WHAT YOU WILL DO:
Find how many lines below mention "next". Nothing but the number is needed.
[DATA FOR THIS TASK]
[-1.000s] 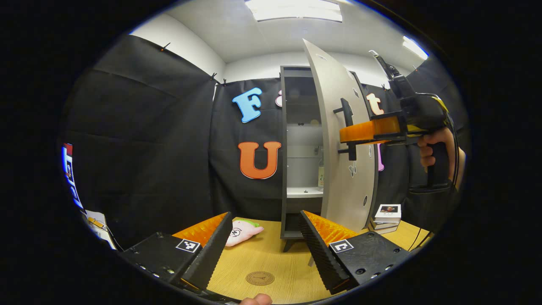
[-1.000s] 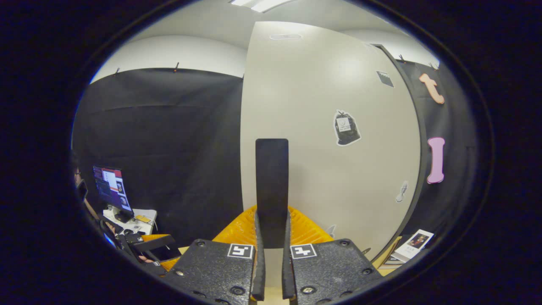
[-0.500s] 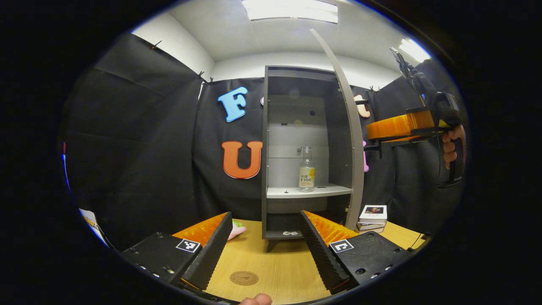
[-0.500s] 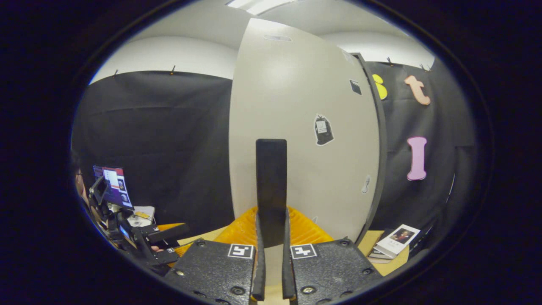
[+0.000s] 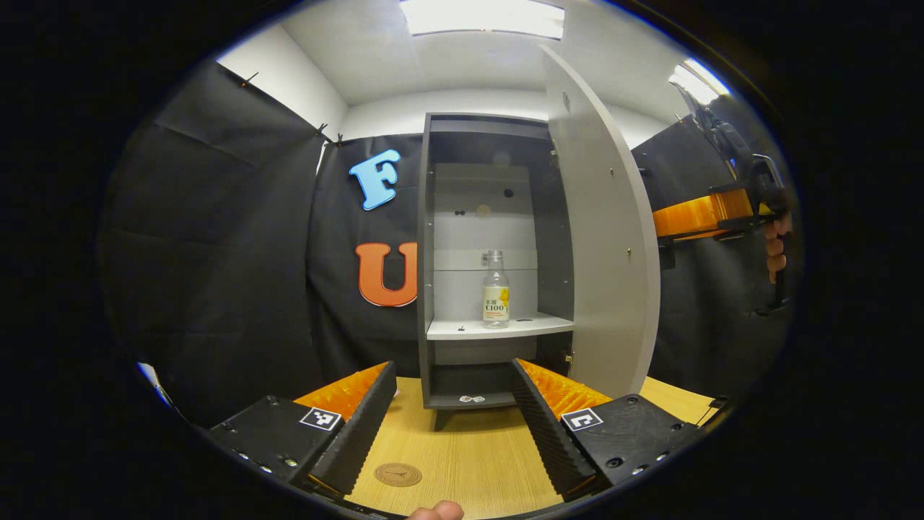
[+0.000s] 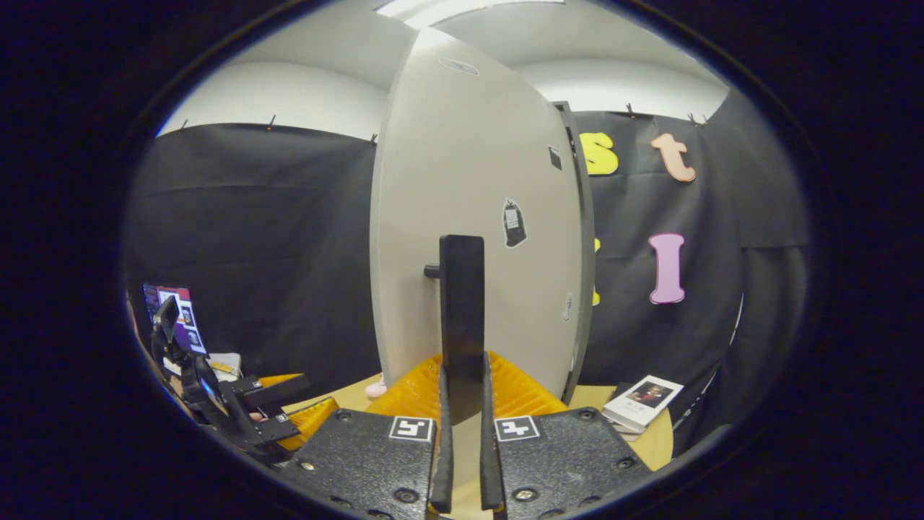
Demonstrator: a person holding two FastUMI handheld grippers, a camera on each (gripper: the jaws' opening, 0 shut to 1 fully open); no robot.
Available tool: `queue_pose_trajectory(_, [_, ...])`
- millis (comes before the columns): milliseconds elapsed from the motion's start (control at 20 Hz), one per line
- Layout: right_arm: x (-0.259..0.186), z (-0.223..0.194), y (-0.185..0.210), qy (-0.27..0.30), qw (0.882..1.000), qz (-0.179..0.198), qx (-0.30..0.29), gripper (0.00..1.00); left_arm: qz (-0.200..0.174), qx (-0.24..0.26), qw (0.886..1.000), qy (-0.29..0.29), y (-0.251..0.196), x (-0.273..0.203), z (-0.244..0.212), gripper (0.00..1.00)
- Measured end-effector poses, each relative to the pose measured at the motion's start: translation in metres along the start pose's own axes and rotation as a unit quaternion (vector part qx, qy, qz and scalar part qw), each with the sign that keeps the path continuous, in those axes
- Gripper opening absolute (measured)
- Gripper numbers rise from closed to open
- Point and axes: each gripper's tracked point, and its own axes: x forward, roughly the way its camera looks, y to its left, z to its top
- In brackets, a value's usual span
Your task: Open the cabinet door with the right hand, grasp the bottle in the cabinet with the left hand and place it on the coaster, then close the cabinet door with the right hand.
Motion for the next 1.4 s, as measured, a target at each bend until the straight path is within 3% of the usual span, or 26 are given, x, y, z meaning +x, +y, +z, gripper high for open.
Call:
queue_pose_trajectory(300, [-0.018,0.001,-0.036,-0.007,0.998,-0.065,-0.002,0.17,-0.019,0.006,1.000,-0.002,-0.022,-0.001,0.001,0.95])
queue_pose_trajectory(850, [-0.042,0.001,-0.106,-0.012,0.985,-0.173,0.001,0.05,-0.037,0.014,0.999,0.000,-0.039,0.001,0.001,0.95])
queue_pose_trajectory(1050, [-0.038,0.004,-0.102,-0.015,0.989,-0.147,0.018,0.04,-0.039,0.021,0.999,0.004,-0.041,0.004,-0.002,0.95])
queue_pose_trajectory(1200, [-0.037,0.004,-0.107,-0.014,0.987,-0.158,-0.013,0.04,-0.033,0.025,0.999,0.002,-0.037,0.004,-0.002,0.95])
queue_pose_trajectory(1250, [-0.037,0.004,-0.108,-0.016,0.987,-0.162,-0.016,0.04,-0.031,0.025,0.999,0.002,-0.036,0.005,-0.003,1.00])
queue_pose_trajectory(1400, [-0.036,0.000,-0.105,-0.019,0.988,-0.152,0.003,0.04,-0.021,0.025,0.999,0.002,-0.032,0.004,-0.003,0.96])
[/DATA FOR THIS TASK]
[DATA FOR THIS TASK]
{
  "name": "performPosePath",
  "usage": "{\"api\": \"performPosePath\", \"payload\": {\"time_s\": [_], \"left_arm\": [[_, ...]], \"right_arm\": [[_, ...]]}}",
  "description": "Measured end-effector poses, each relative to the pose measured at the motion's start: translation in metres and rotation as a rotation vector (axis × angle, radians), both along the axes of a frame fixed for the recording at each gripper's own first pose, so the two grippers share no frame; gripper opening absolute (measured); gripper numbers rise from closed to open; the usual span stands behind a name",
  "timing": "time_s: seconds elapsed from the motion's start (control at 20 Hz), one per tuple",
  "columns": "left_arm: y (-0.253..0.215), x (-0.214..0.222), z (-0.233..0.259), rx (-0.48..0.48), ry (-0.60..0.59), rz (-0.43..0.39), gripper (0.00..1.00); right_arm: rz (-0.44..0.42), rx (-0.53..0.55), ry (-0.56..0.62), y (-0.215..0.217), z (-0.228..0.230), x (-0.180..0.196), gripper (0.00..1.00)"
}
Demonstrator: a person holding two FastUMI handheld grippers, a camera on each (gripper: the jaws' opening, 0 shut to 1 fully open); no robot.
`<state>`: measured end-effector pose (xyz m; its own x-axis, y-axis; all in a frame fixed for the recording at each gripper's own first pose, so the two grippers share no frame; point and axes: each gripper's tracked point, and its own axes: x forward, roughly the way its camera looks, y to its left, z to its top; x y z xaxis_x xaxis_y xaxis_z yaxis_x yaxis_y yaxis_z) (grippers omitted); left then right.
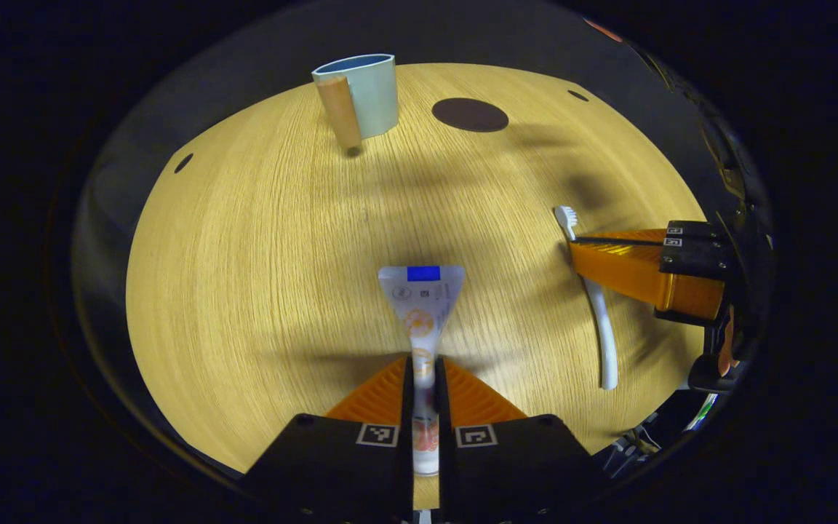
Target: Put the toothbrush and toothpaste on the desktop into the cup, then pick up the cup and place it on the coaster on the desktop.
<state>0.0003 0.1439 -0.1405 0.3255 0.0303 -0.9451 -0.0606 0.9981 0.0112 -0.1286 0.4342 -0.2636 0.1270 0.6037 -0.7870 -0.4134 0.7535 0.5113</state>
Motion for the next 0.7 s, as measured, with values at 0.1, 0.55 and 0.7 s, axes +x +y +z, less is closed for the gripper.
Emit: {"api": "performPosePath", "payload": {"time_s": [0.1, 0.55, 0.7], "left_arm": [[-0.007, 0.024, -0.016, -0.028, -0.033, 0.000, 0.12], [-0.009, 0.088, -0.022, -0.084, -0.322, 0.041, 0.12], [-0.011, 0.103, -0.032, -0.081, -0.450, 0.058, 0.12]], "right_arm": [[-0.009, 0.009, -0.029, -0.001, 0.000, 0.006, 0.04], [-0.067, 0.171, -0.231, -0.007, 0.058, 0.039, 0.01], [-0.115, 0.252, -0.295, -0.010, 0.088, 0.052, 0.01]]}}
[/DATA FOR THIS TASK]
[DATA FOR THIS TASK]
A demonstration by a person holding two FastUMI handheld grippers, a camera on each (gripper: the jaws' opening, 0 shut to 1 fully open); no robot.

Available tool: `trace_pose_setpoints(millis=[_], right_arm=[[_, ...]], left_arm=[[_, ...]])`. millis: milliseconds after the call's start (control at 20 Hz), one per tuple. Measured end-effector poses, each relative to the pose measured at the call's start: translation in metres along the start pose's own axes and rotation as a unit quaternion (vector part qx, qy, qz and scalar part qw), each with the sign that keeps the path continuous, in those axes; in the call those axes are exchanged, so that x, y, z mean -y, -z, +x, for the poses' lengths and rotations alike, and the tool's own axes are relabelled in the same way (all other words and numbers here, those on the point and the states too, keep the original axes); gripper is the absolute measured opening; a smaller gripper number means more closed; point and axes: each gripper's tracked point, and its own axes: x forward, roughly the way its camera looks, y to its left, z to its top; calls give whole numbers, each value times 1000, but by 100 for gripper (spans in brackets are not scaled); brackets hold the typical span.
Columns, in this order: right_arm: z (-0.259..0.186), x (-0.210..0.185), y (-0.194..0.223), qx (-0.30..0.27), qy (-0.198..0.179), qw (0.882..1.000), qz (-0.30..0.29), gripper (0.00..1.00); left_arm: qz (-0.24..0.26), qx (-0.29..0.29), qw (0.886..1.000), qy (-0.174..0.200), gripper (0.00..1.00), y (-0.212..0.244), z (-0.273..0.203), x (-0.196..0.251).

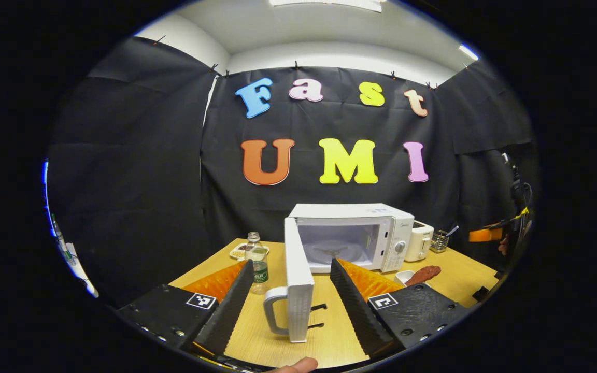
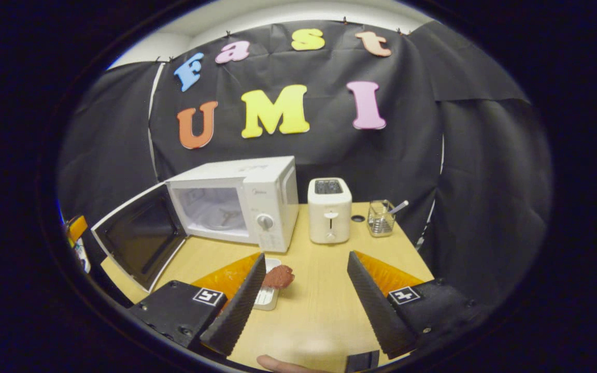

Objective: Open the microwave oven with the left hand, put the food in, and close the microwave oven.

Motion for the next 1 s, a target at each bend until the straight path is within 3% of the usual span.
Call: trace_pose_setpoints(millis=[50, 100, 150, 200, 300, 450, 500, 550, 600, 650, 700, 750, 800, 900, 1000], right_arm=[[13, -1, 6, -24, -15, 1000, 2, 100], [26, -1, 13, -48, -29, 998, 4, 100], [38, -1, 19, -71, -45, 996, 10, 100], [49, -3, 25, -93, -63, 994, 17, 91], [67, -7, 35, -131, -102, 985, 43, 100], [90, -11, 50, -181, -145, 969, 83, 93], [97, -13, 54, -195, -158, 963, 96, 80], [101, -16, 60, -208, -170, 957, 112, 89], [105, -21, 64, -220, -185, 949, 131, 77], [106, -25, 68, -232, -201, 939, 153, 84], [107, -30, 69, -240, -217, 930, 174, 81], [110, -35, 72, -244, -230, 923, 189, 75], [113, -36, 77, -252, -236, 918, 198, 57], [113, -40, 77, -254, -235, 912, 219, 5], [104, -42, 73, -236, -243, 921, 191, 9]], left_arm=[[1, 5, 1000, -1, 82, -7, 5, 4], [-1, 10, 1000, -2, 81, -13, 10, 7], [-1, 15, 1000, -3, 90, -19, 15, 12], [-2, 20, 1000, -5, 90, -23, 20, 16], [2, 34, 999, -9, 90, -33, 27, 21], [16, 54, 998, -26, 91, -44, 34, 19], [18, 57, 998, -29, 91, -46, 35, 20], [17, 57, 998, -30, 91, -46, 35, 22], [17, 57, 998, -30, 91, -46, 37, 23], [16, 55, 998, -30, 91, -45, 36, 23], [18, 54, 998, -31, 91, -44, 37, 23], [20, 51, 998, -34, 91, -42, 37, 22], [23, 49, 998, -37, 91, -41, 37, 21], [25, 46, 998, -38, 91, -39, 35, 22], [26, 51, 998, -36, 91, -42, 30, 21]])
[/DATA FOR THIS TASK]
EXERCISE SOLUTION:
3